Exercise objective: Pictures are not part of the answer. Return the lines from the one containing "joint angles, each" through the end of the data, both included, exactly as they appear.

————

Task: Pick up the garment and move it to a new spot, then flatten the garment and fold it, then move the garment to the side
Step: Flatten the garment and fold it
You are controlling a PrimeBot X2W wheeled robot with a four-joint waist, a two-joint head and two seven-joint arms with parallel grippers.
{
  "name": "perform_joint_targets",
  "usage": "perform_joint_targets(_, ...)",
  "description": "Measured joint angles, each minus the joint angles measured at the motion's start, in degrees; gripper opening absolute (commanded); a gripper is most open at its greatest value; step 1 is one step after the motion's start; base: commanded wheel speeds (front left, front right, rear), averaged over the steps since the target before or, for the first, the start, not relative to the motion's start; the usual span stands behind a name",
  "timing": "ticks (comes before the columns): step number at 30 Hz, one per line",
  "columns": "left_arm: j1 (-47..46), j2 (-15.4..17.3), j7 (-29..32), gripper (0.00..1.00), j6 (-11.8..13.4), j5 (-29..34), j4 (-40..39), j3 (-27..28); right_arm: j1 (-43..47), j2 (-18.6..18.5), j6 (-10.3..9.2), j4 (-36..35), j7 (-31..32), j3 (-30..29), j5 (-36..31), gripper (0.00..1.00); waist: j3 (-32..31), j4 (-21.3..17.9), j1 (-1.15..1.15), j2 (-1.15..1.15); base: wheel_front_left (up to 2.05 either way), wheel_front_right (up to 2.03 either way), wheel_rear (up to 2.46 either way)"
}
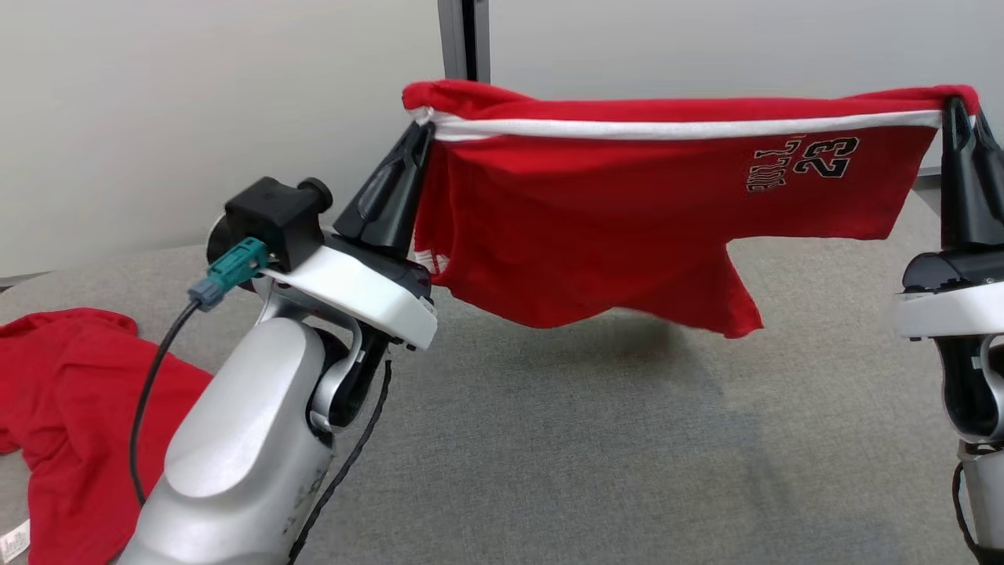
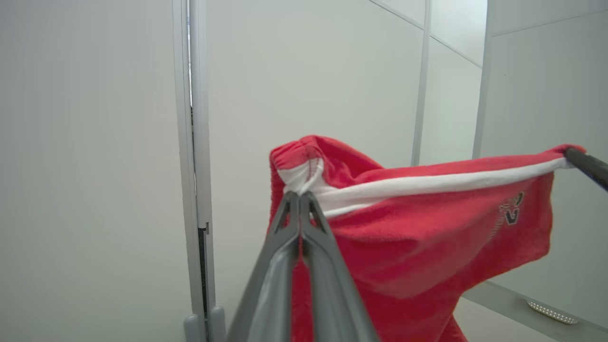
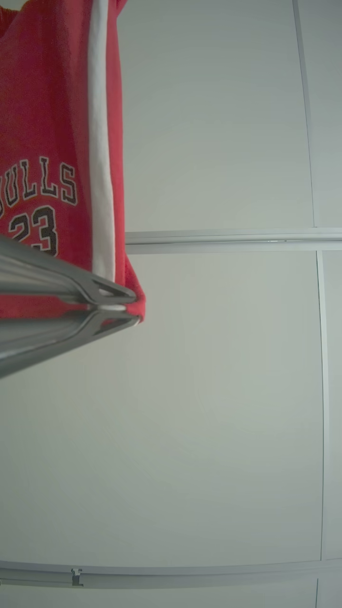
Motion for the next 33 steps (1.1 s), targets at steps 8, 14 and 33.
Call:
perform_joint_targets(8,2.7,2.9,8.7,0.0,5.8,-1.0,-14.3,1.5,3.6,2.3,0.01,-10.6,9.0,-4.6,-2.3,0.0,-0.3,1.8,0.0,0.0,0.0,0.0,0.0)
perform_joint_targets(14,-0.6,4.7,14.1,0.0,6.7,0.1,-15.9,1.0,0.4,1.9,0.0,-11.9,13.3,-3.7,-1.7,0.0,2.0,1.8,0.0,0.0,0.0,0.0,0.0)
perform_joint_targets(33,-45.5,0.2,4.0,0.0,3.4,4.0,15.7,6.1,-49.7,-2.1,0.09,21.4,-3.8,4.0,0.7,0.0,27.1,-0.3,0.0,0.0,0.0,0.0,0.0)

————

Exercise result:
  "description": "Measured joint angles, each minus the joint angles measured at the motion's start, in degrees; gripper opening absolute (commanded); a gripper is most open at its greatest value; step 1 is one step after the motion's start; base: commanded wheel speeds (front left, front right, rear), averaged over the steps since the target before or, for the first, the start, not relative to the motion's start; the usual span stands behind a name",
  "timing": "ticks (comes before the columns): step number at 30 Hz, one per line",
  "columns": "left_arm: j1 (-47..46), j2 (-15.4..17.3), j7 (-29..32), gripper (0.00..1.00), j6 (-11.8..13.4), j5 (-29..34), j4 (-40..39), j3 (-27..28); right_arm: j1 (-43..47), j2 (-18.6..18.5), j6 (-10.3..9.2), j4 (-36..35), j7 (-31..32), j3 (-30..29), j5 (-36..31), gripper (0.00..1.00); waist: j3 (-32..31), j4 (-21.3..17.9), j1 (-1.15..1.15), j2 (-1.15..1.15); base: wheel_front_left (up to 2.05 either way), wheel_front_right (up to 2.03 either way), wheel_rear (up to 2.46 either way)"
}
Motion for the next 33 steps (1.1 s), targets at steps 8, 14 and 33.
Call:
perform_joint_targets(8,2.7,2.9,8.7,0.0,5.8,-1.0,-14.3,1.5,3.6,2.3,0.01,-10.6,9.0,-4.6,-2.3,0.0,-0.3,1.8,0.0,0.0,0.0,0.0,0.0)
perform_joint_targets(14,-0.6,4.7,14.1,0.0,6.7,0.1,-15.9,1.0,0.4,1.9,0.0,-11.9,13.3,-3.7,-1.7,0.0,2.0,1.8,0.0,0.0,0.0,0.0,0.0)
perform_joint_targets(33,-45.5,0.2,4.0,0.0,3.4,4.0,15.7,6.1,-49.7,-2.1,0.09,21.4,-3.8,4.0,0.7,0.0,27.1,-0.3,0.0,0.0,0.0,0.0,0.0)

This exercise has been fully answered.